One internal church memo quoted by the government lists burglaries the Scientologists had committed at the Department of Justice, the Internal Revenue Service, the Treasury Department's office of international operations, the Post Office, the Labor Department's national office, the Federal Trade Commission, the U.S. Customs Building, the Drug Enforcement Administration, the American Medical Association's law firm offices here, and the Washington office of a law firm representing the St. Petersburg Times.
The government also quoted another Scientologist document suggesting a list of 136 agencies -- including the Central Intelligence Agency, the FBI, and several U. S. embassies and consulates abroad -- to be infiltrated in the future. There is no indication that plan was carried out.
Written in a narrative, chronological form, the compilation of evidence against the nine church members list break-in after break-in, beginning with a church directive that such tactics were acceptable to locate government documents because the "legal route is at best lengthy."
The church has said in the past that any actions its members might have taken were a result of more than 20 years of harassment of the church by the same government agencies they are now accused of infiltrating. The church has filed numerous civil lawsuits under the Freedom of Information Act to obtain files it said have been kept on the organization.
The government said in its evidence that the program of burglaries was often used to circumvent the normal course of those lawsuits.
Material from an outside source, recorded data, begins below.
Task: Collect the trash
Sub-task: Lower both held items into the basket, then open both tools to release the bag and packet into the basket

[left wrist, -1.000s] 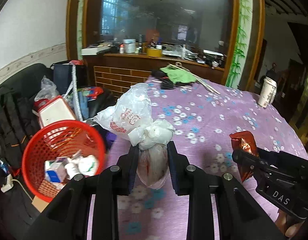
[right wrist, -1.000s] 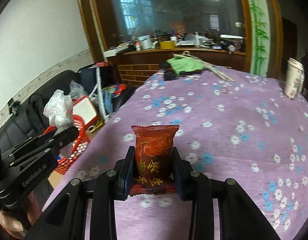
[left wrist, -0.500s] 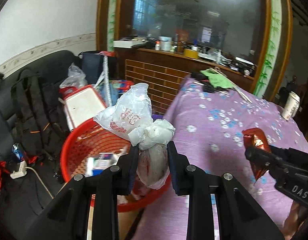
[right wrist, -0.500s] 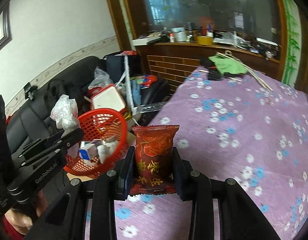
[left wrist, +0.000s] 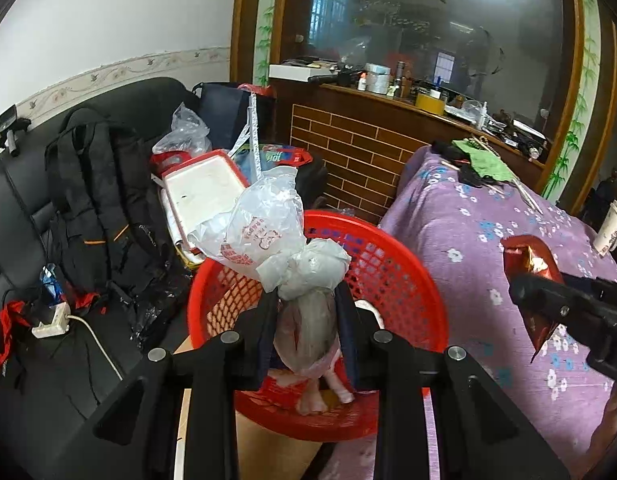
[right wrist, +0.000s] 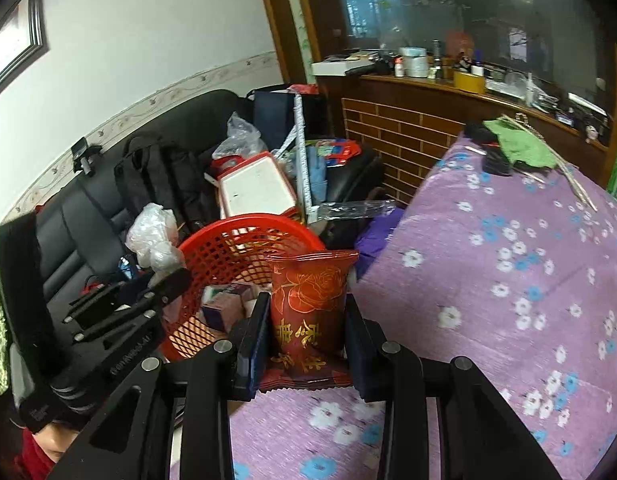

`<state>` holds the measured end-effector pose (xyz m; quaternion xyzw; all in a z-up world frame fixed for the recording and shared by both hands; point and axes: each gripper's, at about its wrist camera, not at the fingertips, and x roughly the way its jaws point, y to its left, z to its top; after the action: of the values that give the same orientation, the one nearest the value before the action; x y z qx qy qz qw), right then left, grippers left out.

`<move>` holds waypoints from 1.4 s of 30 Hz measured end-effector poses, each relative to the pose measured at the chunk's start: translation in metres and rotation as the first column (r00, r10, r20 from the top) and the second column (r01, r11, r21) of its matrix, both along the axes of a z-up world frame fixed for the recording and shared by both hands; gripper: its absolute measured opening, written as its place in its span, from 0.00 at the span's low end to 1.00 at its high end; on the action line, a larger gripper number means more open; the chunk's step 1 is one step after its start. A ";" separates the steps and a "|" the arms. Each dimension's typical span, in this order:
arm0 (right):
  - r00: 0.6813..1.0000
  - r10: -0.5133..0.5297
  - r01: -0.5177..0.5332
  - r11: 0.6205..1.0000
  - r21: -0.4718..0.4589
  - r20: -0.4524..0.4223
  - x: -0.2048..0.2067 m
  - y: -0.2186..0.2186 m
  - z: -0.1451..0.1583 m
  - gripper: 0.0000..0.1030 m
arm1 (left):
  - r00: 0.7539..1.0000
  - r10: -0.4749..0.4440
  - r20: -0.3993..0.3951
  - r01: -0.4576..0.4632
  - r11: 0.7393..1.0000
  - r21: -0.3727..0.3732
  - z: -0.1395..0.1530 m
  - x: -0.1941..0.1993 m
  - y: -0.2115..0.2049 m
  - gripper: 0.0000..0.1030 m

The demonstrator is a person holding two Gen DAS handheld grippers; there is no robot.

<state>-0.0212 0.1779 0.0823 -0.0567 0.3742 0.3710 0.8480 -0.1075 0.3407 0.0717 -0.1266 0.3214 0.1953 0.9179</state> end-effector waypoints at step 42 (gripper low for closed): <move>0.996 0.057 -0.059 0.998 -0.021 -0.069 0.034 0.075 -0.027 0.38 | 0.999 -0.025 -0.030 0.023 0.999 -0.049 -0.026 0.016 0.029 0.27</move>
<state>0.0130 0.2526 0.0548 -0.0644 0.4055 0.3928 0.8229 -0.0918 0.3694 0.0457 -0.1419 0.3415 0.1783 0.9118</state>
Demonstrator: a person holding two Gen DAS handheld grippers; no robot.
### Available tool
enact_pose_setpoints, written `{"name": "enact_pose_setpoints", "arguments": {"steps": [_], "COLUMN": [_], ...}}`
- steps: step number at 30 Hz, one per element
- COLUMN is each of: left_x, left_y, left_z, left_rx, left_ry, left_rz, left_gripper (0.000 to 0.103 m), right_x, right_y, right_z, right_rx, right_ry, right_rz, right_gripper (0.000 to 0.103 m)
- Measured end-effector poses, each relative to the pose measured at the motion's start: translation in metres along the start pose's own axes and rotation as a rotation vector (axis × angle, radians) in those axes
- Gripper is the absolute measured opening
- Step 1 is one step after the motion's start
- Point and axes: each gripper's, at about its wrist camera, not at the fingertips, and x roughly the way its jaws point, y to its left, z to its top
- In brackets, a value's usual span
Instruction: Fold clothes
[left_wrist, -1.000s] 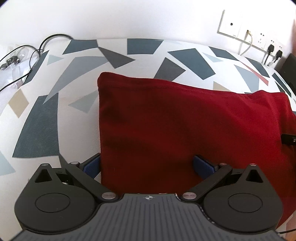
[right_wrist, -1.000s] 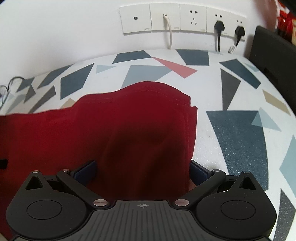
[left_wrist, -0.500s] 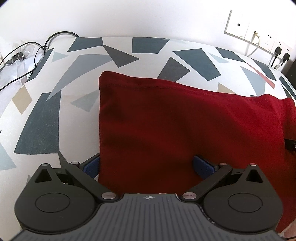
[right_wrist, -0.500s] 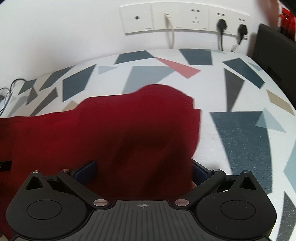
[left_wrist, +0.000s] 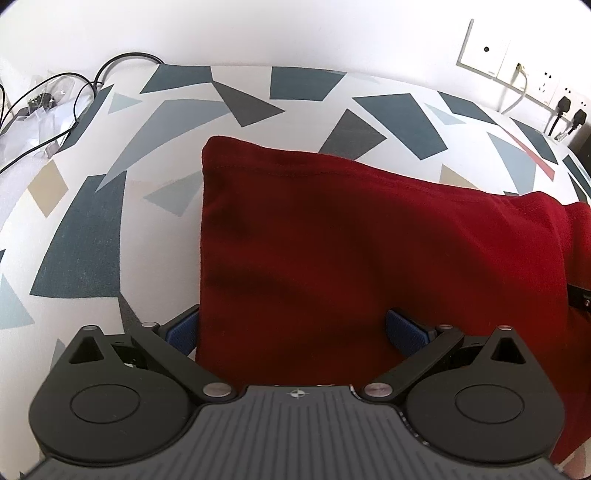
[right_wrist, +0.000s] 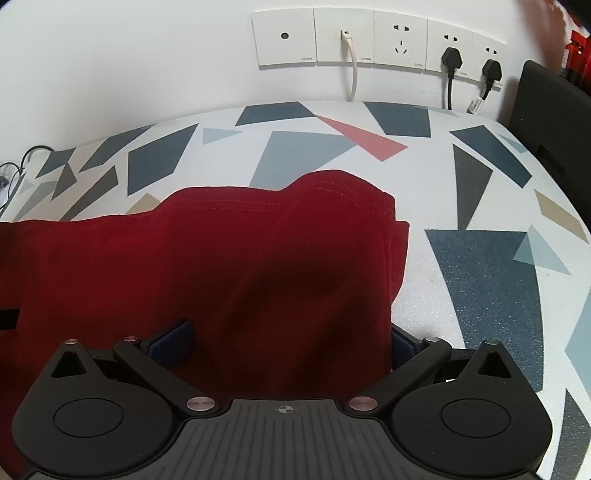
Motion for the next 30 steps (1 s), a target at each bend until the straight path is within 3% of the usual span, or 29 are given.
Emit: {"name": "enact_pose_setpoints", "arguments": {"steps": [10, 17, 23, 30], "left_x": [0.001, -0.003, 0.000, 0.005], "left_y": [0.003, 0.012, 0.002, -0.010], "left_z": [0.005, 0.003, 0.006, 0.013], "left_rx": [0.028, 0.012, 0.054, 0.115], "left_ry": [0.048, 0.092, 0.089, 0.087], "left_rz": [-0.014, -0.011, -0.020, -0.055], "left_gripper": [0.103, 0.103, 0.103, 0.102], "right_x": [0.000, -0.011, -0.007, -0.001], "right_y": [-0.001, -0.033, -0.016, 0.012], "right_z": [0.002, 0.003, 0.001, 0.007], "right_rx": [-0.006, 0.127, 0.010, -0.015], "right_ry": [0.012, 0.026, 0.041, 0.038], "right_rz": [0.004, -0.003, 0.017, 0.062], "right_gripper": [0.102, 0.102, 0.102, 0.102]}}
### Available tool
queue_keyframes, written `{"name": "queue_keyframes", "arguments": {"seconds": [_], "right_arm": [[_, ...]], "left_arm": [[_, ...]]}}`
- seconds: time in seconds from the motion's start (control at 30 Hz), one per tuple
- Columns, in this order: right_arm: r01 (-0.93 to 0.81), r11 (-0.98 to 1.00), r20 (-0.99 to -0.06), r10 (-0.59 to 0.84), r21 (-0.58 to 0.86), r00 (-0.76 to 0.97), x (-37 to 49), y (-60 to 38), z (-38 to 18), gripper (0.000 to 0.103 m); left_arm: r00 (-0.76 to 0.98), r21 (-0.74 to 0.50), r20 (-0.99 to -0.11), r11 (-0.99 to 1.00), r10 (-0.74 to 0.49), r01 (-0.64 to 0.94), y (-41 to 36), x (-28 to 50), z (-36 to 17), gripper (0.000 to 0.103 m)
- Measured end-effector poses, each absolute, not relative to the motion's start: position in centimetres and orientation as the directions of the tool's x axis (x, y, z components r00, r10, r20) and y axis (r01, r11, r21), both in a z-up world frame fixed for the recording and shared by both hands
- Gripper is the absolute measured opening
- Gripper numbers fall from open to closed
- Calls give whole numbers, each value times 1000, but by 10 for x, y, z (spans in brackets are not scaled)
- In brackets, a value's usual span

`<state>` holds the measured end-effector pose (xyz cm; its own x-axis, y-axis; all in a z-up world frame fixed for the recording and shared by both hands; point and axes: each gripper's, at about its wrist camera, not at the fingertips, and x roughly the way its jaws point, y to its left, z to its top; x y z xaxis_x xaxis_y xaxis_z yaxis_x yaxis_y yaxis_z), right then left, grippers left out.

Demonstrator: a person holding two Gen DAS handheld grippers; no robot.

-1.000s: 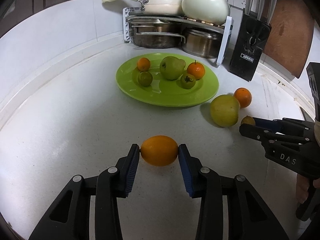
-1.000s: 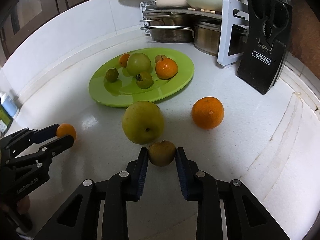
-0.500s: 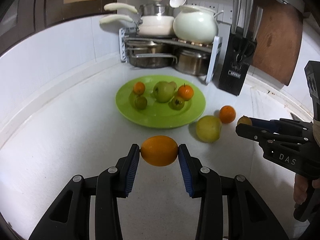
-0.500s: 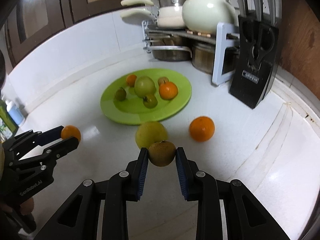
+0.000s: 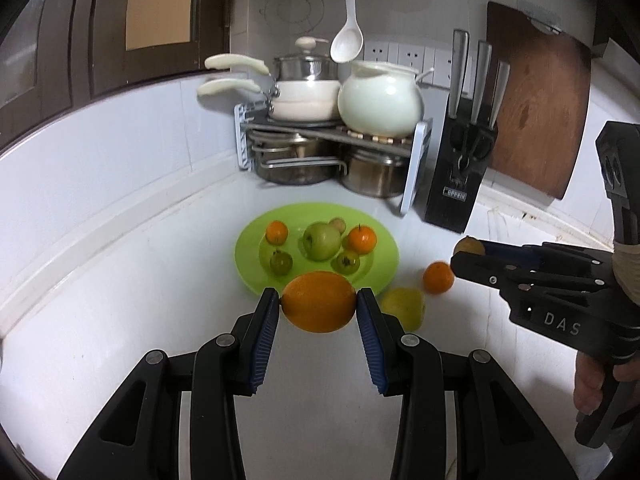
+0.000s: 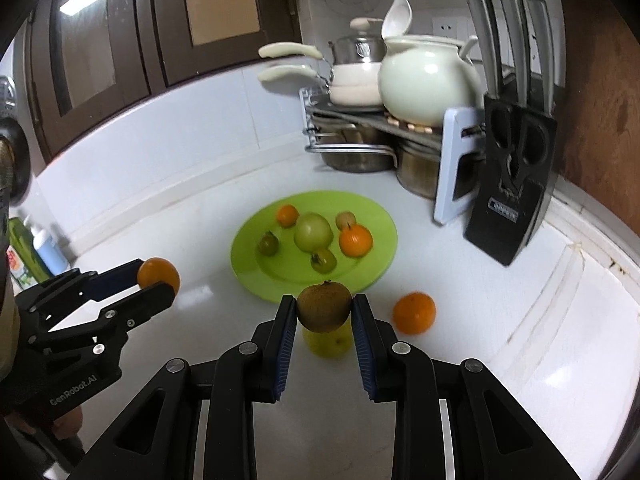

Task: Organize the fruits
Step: 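Carry both held fruits over the green plate and open both tools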

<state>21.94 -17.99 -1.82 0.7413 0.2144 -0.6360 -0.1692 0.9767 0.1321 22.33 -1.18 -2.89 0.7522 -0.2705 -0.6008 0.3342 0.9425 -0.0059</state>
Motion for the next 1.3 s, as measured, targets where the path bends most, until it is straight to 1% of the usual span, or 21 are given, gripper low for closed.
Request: {"name": "queue_keyframes", "arguments": {"seconds": [0.3, 0.6, 0.93, 1.3], "right_arm": [[-193, 973, -589, 232, 129, 774, 238, -176, 4, 29], [-216, 968, -559, 248, 124, 791, 270, -174, 23, 29], [-254, 961, -568, 271, 111, 777, 313, -165, 30, 29], [-262, 959, -619, 271, 108, 737, 365, -164, 9, 29]], "left_arm": [[797, 19, -541, 943, -269, 331, -15, 238, -5, 40], [800, 20, -526, 936, -289, 351, -19, 269, 11, 40], [783, 21, -538, 924, -312, 382, -29, 310, 21, 40], [725, 0, -610, 915, -320, 403, -36, 375, 0, 40]]}}
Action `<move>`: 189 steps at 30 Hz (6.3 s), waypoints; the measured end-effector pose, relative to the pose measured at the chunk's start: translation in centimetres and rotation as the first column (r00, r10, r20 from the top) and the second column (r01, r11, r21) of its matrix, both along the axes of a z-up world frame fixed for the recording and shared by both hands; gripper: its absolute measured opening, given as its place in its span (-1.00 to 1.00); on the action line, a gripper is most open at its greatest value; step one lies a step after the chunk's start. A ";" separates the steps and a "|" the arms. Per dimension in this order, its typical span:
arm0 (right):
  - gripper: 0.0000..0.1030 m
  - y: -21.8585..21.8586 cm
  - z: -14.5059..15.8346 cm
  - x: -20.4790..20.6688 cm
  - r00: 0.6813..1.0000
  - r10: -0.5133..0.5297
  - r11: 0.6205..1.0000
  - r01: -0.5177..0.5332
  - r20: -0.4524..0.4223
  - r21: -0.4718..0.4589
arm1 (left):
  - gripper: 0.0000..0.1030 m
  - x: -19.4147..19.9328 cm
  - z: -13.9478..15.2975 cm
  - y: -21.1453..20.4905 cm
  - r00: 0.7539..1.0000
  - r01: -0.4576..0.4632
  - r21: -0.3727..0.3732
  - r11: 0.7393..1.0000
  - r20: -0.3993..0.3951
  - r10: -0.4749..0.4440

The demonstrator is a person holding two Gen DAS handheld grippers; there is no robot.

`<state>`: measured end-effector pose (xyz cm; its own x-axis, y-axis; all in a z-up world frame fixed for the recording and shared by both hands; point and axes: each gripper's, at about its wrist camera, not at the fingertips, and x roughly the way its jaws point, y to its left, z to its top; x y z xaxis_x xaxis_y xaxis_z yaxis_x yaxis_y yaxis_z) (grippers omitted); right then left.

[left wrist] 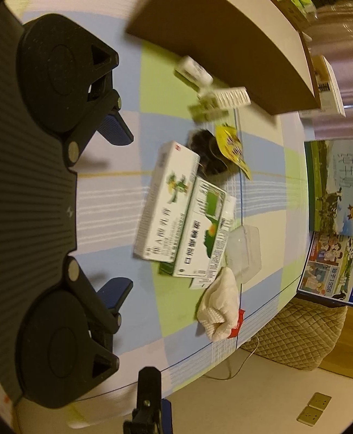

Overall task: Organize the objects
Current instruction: 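Move both tools toward the items on the checkered tablecloth, then grasp the white bird-print medicine box with the left gripper, then carry the bird-print box to the brown box while the right gripper grasps the yellow packet, then lower the bird-print box into the brown box and open the left gripper while the right carries the packet over, then lower the yellow snack packet into the brown box and open the right gripper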

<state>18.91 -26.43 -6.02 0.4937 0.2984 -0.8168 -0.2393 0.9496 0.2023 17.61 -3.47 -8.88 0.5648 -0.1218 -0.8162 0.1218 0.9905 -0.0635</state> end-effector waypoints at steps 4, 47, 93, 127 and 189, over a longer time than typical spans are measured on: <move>0.96 -0.5 -0.2 0.9 0.999 -0.031 1.000 0.031 -0.012 -0.003 | 0.99 1.9 -1.1 -1.1 1.000 0.027 0.022 0.999 -0.002 -0.027; 0.96 0.7 -2.8 4.6 0.995 -0.023 1.000 0.022 -0.096 -0.007 | 0.34 4.0 -3.6 8.8 0.965 -0.248 0.052 0.967 -0.072 0.252; 0.21 14.6 -3.2 15.3 0.980 0.131 0.869 -0.042 -0.147 0.493 | -0.32 -2.8 11.7 22.8 0.882 -0.458 0.070 0.886 0.166 0.442; -0.67 24.5 4.7 13.9 0.988 0.146 0.853 -0.154 0.055 0.499 | -0.32 -0.2 11.9 33.8 0.890 -0.438 0.029 0.899 0.156 0.428; 0.11 42.9 1.8 8.3 0.871 0.488 0.848 -0.489 0.056 0.203 | 0.49 7.7 6.5 36.8 0.935 -0.355 -0.020 0.935 0.017 0.356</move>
<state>27.24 16.47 -4.24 0.2420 0.6610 -0.7103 -0.6623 0.6475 0.3769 25.33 33.30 -2.36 0.5900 0.0766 -0.8038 -0.2365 0.9682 -0.0813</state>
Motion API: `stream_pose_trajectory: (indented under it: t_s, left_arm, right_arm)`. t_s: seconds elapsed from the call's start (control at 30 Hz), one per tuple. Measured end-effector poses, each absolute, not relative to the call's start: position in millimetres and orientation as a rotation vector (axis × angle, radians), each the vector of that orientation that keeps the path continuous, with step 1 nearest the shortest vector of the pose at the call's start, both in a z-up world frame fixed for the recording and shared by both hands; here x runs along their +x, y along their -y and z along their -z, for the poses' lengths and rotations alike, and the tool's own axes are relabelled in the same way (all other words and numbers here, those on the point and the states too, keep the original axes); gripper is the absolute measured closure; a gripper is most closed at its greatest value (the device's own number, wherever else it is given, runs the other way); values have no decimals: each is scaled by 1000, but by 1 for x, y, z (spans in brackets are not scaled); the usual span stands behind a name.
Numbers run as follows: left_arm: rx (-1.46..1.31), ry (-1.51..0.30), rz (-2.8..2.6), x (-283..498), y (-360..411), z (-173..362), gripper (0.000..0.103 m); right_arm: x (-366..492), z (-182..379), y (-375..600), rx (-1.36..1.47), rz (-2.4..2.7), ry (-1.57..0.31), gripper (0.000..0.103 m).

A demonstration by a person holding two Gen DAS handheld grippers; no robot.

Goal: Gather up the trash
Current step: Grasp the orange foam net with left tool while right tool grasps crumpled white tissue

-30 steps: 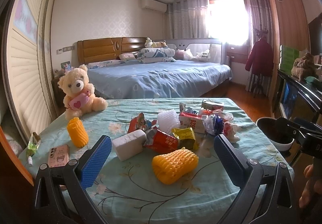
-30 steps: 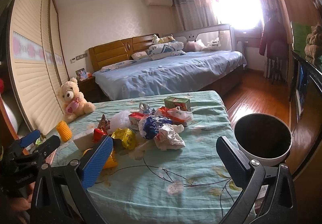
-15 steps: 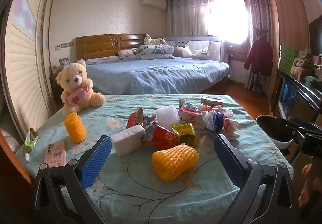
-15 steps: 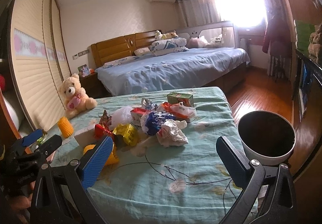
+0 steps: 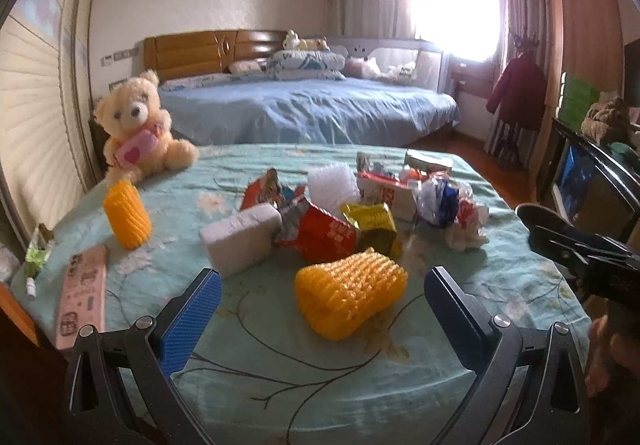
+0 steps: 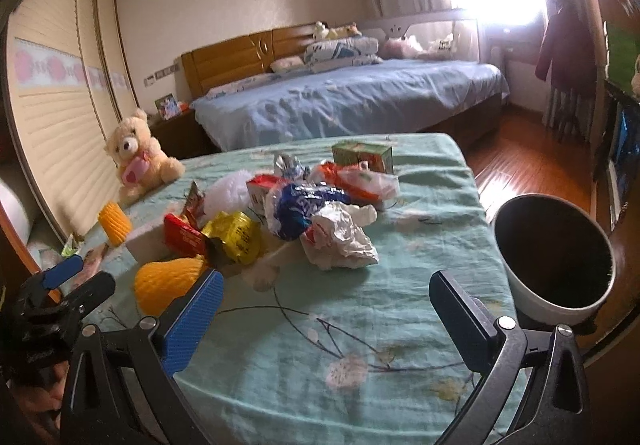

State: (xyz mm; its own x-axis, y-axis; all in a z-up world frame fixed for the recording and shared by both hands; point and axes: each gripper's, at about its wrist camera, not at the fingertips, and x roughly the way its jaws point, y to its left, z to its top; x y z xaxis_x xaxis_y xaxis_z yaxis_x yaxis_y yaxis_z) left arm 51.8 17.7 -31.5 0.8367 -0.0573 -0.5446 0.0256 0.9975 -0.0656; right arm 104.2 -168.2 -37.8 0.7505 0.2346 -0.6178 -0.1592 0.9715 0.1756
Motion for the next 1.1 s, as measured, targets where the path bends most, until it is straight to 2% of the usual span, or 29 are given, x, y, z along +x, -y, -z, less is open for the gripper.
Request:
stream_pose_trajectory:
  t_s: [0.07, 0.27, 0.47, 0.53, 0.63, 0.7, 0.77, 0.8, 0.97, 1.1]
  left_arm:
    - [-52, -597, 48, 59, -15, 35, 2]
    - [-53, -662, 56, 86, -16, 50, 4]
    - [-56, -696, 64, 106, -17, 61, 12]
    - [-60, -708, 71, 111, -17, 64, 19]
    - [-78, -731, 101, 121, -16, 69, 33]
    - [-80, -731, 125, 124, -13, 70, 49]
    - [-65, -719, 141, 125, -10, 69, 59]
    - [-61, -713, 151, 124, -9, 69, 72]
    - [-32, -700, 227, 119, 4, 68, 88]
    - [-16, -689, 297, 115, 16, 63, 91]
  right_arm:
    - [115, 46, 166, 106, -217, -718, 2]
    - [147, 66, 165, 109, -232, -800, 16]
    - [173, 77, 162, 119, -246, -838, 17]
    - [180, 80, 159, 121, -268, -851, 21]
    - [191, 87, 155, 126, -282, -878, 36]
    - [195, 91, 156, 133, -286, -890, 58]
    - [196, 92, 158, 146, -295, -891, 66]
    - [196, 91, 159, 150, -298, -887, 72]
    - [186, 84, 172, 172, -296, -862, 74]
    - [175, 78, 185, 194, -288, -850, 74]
The evidence cites one occasion when a government attorney filed an index with a court to show what documents were being withheld under formal claims of FOIA exemptions, only to have the Scientology burglars use the same document to help them conveniently and covertly snatch the material from his office files.
When some government agenceis moved files to more secure, locked areas the Scientologists again brought in a member from Los Angeles to teach the spies here how to use devices to pick locks, the evidence continued.
The operation produced such mounds of materials at one point that the church complained internally about the cost of photocopying materials, the government photocopying machines instead, the evidence continued.
As with most spy operations, this one had its lighter moments. At one point, the burglars were caught in the act by a cleaning woman at the IRS who became suspicious and called the security guard. The security guard was satisfied with the burglars' faked IRS credentials and convinced the cleaning woman to open the door for them and she did so on several subsequent occasions.
The evidence recounts another incident in which a church spy worked for 1 1/2 hours unsuccessfully attempting to pick a lock at the IRS, and then hit the door in exasperation. The door popped open with the single blow, the evidence said.
Much of the church's spying activities were focused on the IRS, which has been locked in combat with the church for years over its tax status. At one point, according to the evidence, seven different scientologists possessed faked IRS credentials they made by breaking into the room in which such credentials routinely were made for actual IRS employees.